▶ Your assignment
For this exercise, reproduce only the lines from the one holding "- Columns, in" through the final line of the data below, exactly, and omit pictures.

Content starts

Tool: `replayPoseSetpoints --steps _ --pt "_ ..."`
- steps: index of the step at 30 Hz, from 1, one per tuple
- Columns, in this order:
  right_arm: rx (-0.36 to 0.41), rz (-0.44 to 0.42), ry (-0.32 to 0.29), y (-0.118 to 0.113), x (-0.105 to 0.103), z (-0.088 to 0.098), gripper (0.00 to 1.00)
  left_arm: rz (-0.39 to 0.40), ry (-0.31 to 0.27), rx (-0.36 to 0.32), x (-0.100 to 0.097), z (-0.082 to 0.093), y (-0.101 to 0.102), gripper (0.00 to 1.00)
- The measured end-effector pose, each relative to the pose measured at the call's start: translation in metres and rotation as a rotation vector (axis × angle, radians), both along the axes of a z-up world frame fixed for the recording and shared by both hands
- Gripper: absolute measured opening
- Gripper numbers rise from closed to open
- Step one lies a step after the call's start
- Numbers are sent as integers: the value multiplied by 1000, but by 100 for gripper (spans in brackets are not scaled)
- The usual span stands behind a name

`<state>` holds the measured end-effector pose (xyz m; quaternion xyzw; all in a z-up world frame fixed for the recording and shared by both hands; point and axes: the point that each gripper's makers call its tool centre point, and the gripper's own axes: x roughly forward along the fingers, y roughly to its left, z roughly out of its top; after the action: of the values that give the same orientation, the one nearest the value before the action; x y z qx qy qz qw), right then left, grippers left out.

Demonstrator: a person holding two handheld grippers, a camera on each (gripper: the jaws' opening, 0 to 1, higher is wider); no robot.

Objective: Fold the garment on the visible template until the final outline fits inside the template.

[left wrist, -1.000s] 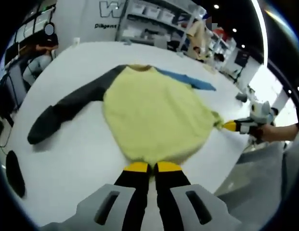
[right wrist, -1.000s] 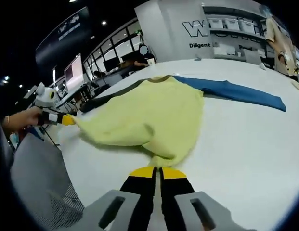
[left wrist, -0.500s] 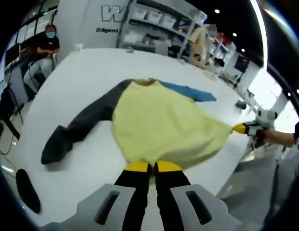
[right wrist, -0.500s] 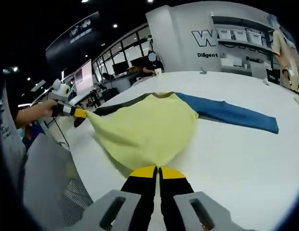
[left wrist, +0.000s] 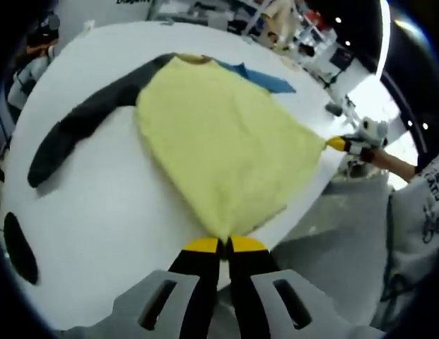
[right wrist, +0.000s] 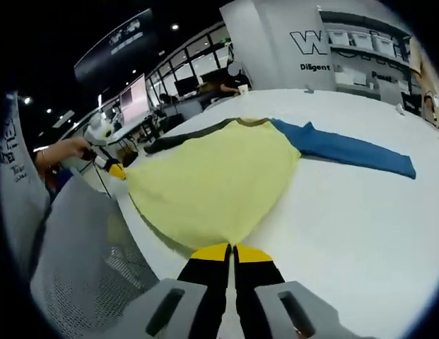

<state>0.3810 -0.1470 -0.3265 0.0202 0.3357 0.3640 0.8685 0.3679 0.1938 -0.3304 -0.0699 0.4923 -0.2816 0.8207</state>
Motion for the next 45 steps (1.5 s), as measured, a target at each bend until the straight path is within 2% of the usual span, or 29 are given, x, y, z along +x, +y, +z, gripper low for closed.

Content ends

▶ Result of the task
- Columns, in this order:
  right_arm: rx (-0.36 to 0.41), rz (-0.44 to 0.42), ry (-0.32 to 0.29), y (-0.118 to 0.113), x (-0.105 to 0.103), z (-0.088 to 0.098), gripper (0.00 to 1.00)
  left_arm: rz (-0.39 to 0.40), ry (-0.31 to 0.27), rx (-0.36 to 0.32), x (-0.100 to 0.097), z (-0.082 to 0.093), y (-0.101 to 0.102), gripper (0.00 to 1.00)
- The measured end-effector pose, each relative to the pose measured at the call's start: translation in metres and rotation as a rotation vector (axis × angle, radians), both along the axes of a z-up world frame fixed for the recording and shared by both hands
- Gripper: absolute measured opening
- Gripper numbers rise from closed to open
- Step one lies a step after the call's start
- Numbers are sent as integers: the value multiplied by 1000, but by 100 for gripper (spans in brackets are not scaled)
- The usual span stands behind a name

`<state>` holds the measured end-effector pose (xyz m; quaternion xyzw; all in a z-up world frame fixed for the recording and shared by both hands; point and axes: the point that each gripper's makers call its tool centre point, and the gripper's own axes: x roughly forward along the fingers, y roughly to its left, z roughly out of its top; after the action: of the values that give the same orientation, the one nearest the value before the action; x y z qx qy qz qw), right then left, grippers left out.

Demonstrator: a person holding two handheld grippers, a camera on each (gripper: the jaws' opening, 0 to 1, higher is wider); no robot.

Objective: Fold the garment on the visible template until the final outline fits inside the template.

[left wrist, -1.000s] 
[right wrist, -1.000s] 
[left wrist, -0.500s] 
[right wrist, -0.500s] 
[left wrist, +0.000s] 
[right wrist, +0.000s] 

<state>0.3810 -0.1470 -0.3265 0.0202 0.3357 0.3640 0.8685 0.3679 0.1938 -0.3304 -0.0699 0.4923 -0.2816 0.8207</state>
Motion for the next 45 steps (1.5 s), as measured, a target at each bend until the straight path is within 2% of the usual span, or 29 are given, x, y, z along +x, +y, +z, gripper low for closed.

This completes the output for the exercise.